What kind of information can we obtain from this session? First of all, that the product and its features are relevant for that customer (even he never bought a similar product). Moreover, we can determine some behavioral patterns that are often considered useless. For example, what are the pictures that attracted his attention? How long did he look at a zoomed picture? Let’s suppose, that the item is a backpack. Did he look at the lateral profile? Probably, he’s interested in large or narrow backpacks. So, now we have a new centroid for a bunch of recommendations. How can we use the feedback? In this case, for example, we restrict the set by understanding whether he’s interested in large or narrow backpacks. We can pick a few representative elements and show them during the next visit.
What is the user going to do? There are many possible questions and, obviously, the answers can improve the recommendations or worsen them. If the user simply click only on the narrow backpack, a reinforcement learning approach will increase the expected reward of a sequence of actions (in this case, they can be simply products, supposing that the user is an agent that has to make a single decision), driving the model in the direction where the user is probably looking. It doesn’t matter if he continues to buy the same items: whenever such kind of behavioral patterns are present and analyzed, recommendations will be closer to the concept of discovery and the additional conversion rate (we assume not the alter some established behaviors) will be proportionally higher. Clearly, this is not magic, but statistical analysis of social and psychological contexts and, yes, human beings are much more predictable than expected!

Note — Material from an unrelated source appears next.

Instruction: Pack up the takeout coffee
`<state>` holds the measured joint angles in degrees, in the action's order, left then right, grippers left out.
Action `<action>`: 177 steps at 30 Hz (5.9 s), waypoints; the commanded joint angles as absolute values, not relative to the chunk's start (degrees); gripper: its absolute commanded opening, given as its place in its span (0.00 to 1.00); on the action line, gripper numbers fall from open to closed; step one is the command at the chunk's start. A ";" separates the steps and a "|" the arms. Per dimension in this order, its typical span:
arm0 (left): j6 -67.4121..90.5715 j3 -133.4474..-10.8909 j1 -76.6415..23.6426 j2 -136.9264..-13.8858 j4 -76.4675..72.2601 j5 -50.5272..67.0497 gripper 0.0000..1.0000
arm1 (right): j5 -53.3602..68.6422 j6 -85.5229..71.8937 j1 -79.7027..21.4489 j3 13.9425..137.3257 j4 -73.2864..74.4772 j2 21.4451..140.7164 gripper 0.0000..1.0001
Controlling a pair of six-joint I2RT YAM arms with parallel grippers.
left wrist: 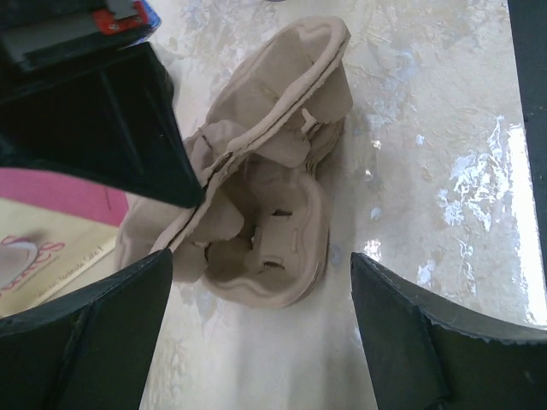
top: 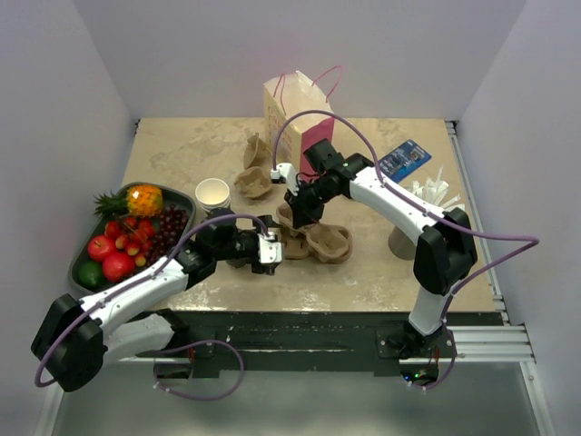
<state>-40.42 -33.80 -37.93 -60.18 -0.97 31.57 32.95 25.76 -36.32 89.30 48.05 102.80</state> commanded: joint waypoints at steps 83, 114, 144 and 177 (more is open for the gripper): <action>-31.29 -34.19 -42.45 -74.62 -28.30 33.49 0.93 | 34.28 24.08 -33.66 97.56 49.22 104.85 0.00; -34.98 -35.07 -43.51 -78.31 -20.05 29.09 0.90 | 33.31 23.82 -32.35 99.31 48.60 105.64 0.00; -33.66 -30.32 -43.42 -75.94 -19.69 28.30 0.88 | 40.42 23.91 -30.41 90.09 58.80 96.59 0.59; -33.57 -30.94 -43.42 -76.46 -19.69 26.90 0.88 | 44.03 18.72 -29.71 91.58 57.92 103.97 0.11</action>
<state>-34.59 -31.57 -43.27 -75.35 -22.59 27.81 43.09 19.38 -30.33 89.17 58.72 103.18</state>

This is, for instance, the case of books. If you like thrillers, you’re probably going to buy them. But if you are attracted by a recipe book (in the way discussed before), a good series of suggestions can increase the probability that you’re going to add a recipe book to your common list of items.
Hence, we can summarize the main elements of a successful system:
- Recommendations must be discoveries and discoveries cannot confirm what a user already knows.
- Interaction behavioral patterns can be used to understand the hidden (or latent) interest of a user
- Feedbacks can help in refining the suggestions
- Exploiting the refined pattern can dramatically increase the probability of conversion for uncommon items
- Standard (or classical) recommendation strategies can be also employed as a first or a secondary approach
- The goal of an online store or a B2C service is not to limit the access to the products/items, but to widespread them, hence, a little bit of noise can increase the discovery factor and help the customers to make up their mind (strange but true, because, in a case the user can pick a new item, in the opposite, he can decide to pursue his initial search strategy as the alternative are inadequate)
Therefore, my answer is: “Yes! Recommendations are extremely important… unless they don’t try to reinvent the wheel (in the mind of a customer)!”